• _Task goal_: Which lines of the entries below run from the one holding "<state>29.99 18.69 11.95" to the one holding "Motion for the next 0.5", inclusive? Set down exactly those lines and no others.
"""
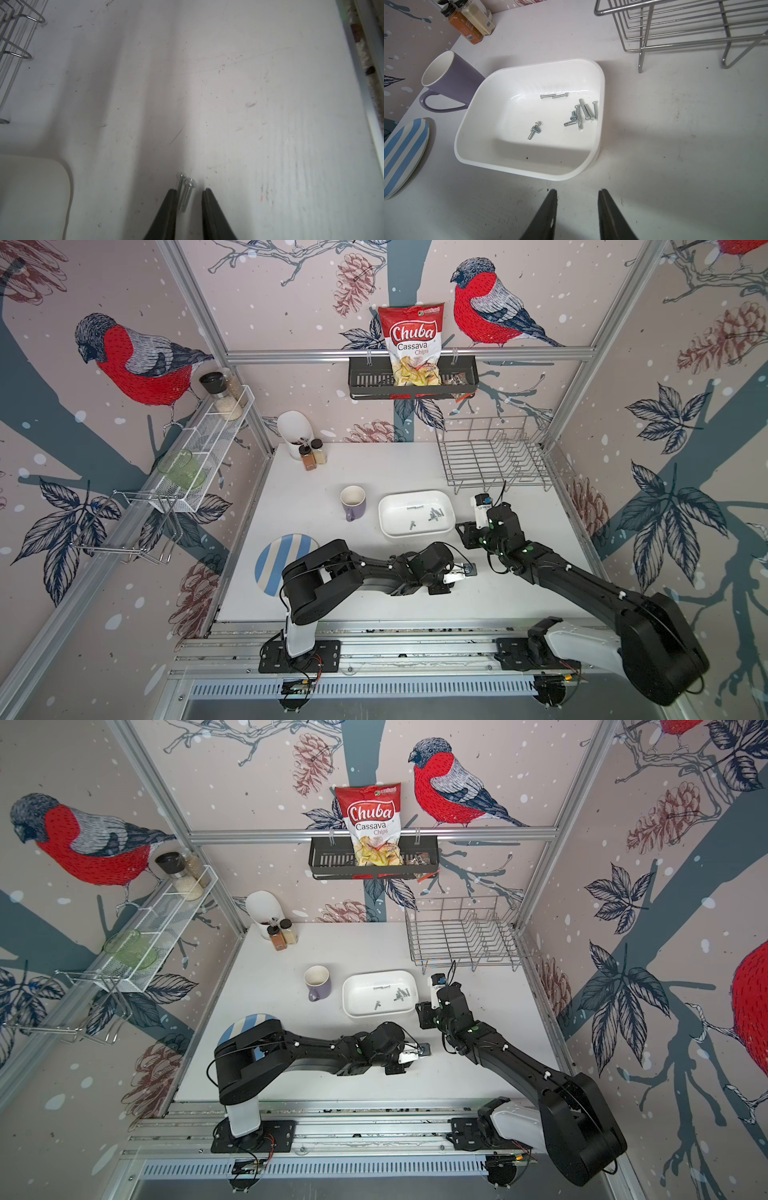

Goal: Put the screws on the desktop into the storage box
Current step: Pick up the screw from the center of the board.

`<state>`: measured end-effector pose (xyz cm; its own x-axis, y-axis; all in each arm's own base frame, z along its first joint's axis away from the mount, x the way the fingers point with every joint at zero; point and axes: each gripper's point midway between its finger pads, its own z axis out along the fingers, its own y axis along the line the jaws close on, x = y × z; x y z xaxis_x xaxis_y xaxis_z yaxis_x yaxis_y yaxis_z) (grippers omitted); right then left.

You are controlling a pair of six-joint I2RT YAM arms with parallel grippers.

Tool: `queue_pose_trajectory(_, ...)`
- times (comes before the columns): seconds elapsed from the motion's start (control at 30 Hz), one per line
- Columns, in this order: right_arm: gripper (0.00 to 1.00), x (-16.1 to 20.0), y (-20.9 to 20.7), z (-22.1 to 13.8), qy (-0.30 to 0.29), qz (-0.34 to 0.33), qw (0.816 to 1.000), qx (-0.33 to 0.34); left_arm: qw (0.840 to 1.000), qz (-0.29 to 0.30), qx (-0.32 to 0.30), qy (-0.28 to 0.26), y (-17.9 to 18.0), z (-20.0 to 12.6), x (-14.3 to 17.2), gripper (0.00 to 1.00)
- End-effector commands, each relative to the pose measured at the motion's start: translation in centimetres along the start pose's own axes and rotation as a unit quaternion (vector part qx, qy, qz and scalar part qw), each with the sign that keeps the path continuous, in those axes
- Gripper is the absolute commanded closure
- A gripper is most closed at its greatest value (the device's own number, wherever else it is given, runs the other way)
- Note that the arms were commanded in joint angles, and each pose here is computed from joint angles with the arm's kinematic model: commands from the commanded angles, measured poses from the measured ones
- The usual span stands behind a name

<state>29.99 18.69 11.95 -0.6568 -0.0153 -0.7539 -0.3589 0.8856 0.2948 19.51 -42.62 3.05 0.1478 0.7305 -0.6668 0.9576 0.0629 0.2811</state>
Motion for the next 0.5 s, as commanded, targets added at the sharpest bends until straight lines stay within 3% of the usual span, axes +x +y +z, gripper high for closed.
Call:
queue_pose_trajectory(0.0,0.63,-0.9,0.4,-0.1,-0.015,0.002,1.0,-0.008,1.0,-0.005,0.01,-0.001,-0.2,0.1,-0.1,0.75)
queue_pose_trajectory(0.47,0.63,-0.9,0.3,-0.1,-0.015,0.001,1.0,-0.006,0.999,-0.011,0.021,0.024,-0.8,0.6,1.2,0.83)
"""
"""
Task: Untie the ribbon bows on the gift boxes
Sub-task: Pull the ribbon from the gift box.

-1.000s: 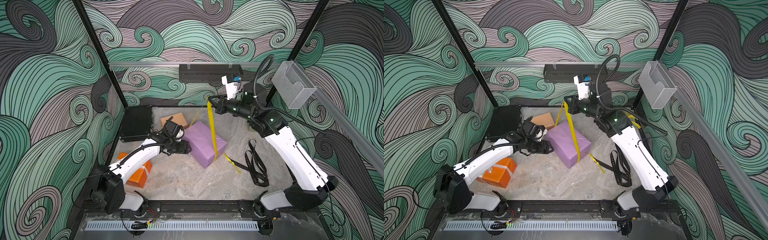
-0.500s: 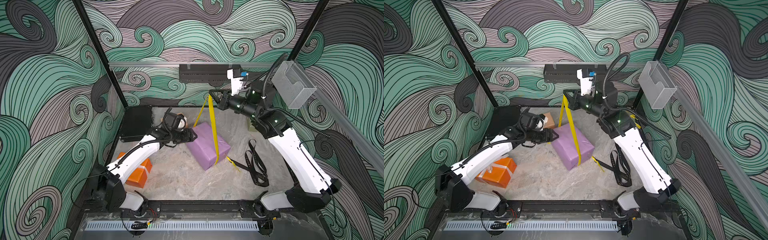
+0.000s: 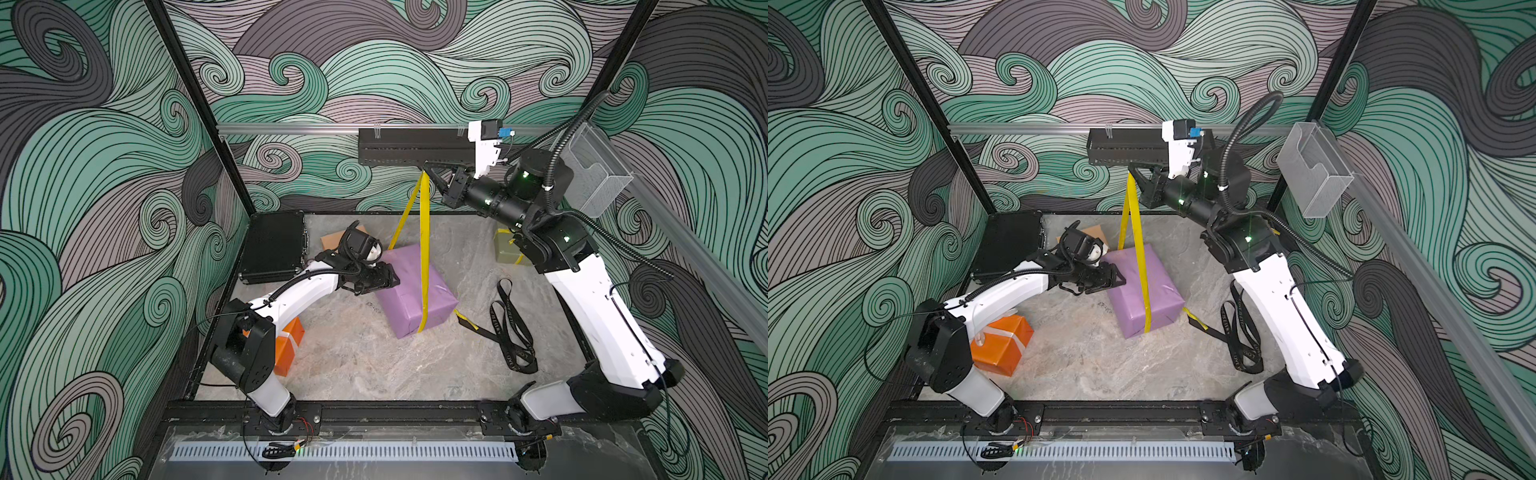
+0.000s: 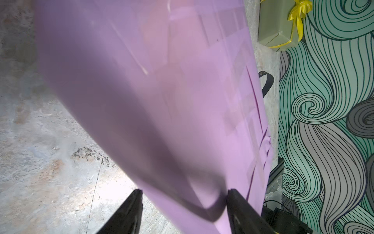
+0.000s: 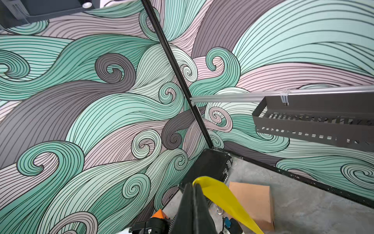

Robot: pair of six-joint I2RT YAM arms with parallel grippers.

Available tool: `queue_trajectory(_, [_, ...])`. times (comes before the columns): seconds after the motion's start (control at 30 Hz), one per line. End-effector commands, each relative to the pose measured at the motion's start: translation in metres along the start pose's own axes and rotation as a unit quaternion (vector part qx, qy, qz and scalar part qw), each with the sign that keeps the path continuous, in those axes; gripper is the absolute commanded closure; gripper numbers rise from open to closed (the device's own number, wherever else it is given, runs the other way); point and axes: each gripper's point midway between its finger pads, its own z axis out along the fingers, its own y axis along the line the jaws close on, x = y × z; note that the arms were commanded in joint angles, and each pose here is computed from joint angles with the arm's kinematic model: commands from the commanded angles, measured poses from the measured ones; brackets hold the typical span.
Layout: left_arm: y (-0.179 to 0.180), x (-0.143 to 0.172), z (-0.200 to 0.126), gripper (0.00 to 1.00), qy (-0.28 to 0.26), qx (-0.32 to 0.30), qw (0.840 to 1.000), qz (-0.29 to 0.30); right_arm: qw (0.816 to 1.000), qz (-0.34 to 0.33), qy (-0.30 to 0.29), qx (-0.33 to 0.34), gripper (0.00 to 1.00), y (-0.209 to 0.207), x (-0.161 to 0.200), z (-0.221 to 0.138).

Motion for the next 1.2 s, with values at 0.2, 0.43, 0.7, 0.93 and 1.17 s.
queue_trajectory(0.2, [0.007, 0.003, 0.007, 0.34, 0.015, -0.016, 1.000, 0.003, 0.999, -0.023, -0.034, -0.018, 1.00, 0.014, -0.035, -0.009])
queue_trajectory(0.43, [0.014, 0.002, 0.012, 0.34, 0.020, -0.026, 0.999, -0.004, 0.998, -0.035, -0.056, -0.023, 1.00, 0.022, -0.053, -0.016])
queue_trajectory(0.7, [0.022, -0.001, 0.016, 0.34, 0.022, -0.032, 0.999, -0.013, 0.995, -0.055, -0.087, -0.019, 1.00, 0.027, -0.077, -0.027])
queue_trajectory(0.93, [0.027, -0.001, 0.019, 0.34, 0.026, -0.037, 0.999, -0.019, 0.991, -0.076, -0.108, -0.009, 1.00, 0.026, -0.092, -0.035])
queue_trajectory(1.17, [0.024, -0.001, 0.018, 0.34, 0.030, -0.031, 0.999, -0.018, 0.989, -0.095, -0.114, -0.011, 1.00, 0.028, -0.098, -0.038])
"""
• _Answer to this task_:
<state>29.99 18.69 11.95 -0.6568 -0.0153 -0.7539 -0.3589 0.8856 0.2948 19.51 -42.62 3.05 0.1478 0.7305 -0.6668 0.9576 0.0629 0.2811</state>
Motion for the next 0.5 s, as commanded, targets added at the sharpest bends until straight lines stay within 3% of the usual span, axes +x +y +z, gripper high for closed.

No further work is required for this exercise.